A review of NMR data disclosed a pattern of direction shifting (Figure 5) that has been roughly consistent with the model’s theoretical expectations (Appendix B.2, Figure A2)—i.e., that the shift to a lengthy series of persistently +NMRs, although not restricted to any portion of the transition, has peaked around the model’s inflection point. Notably, the collection of independent countries that have joined the set of migrant net-receiving states since 1970 has been regionally diverse, including states in Latin America (Argentina, Chile, and Colombia), southern Africa (South Africa), Europe (Ireland, Spain, and the United Kingdom), and East Asia (Japan, the Republic of Korea, and Taiwan).

3.5. A Median-age Cut Point for +NMRs

• As an alternative to employing the inflection point of P(m)* as the default cut point, empirical calculations (Figure 6b) using reserved data (years 2021 to 2023) indicates that a median-age cut point between 35 and 39 years would (at least, at present), provide relatively high odds of prediction success (around 3 to 1) with a relatively small sacrifice in the proportion of correct predictions of +NMRS.

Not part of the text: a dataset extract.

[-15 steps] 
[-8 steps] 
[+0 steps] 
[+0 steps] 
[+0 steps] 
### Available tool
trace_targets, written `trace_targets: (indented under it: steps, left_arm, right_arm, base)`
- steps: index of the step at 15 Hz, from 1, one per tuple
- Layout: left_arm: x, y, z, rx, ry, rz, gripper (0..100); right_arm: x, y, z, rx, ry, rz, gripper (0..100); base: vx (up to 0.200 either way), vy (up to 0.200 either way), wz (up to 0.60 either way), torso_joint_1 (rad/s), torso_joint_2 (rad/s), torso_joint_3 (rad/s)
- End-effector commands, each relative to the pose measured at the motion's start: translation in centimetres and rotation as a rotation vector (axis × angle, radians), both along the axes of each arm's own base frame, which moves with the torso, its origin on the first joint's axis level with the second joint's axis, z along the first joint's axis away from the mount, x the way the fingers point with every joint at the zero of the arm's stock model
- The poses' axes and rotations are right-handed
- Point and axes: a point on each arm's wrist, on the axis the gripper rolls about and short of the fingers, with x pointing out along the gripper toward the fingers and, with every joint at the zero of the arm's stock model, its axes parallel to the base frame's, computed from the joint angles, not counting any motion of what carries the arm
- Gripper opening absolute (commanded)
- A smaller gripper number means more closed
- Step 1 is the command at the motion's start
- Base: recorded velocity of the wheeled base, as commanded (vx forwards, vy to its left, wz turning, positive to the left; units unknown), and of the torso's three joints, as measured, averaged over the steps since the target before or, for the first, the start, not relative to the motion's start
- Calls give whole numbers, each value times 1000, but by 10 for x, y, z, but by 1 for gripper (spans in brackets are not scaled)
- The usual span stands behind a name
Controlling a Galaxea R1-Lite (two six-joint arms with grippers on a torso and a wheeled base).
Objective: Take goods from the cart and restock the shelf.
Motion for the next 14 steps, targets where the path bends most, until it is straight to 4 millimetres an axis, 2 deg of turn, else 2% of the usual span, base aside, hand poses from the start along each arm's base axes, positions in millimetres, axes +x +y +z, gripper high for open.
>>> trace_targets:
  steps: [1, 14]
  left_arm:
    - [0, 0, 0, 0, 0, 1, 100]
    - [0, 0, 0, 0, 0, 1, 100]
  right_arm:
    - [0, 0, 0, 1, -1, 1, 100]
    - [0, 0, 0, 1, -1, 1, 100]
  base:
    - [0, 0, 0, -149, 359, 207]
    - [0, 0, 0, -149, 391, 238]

Logistic regression’s iterative algorithm is designed to maximize the likelihood of separating data dominated by instances of y=1, from data dominated by y=0, at the function’s inflection point. However, at this cut point (where P(m)=0.50), the odds of a correct prediction are, by definition, 1-to-1—a level of predictive success that, in practice, is usually unacceptably low for forecasting. Nonetheless, advancing the cut point to attain higher odds of a correct prediction often entails passing over potentially correct predictions, some of which could be critically important to the prediction’s ultimate users.

This cut-point tradeoff becomes apparent when theoretical prediction odds are calculated from the functional probabilities that were fit to P(m)* (Figure 6a). In this theoretical calculation (which assumes limitless countries, and data that are perfectly fit to the function and evenly distributed across the age-structural transition) a cut point with 2-to-1 odds of a correct prediction can only be achieved at a median age of 40 years. Moreover, when compared to results using the inflection-point as the cut point, those odds can only be secured with the loss of about one-third of the correct predictions of persistently +NMRs.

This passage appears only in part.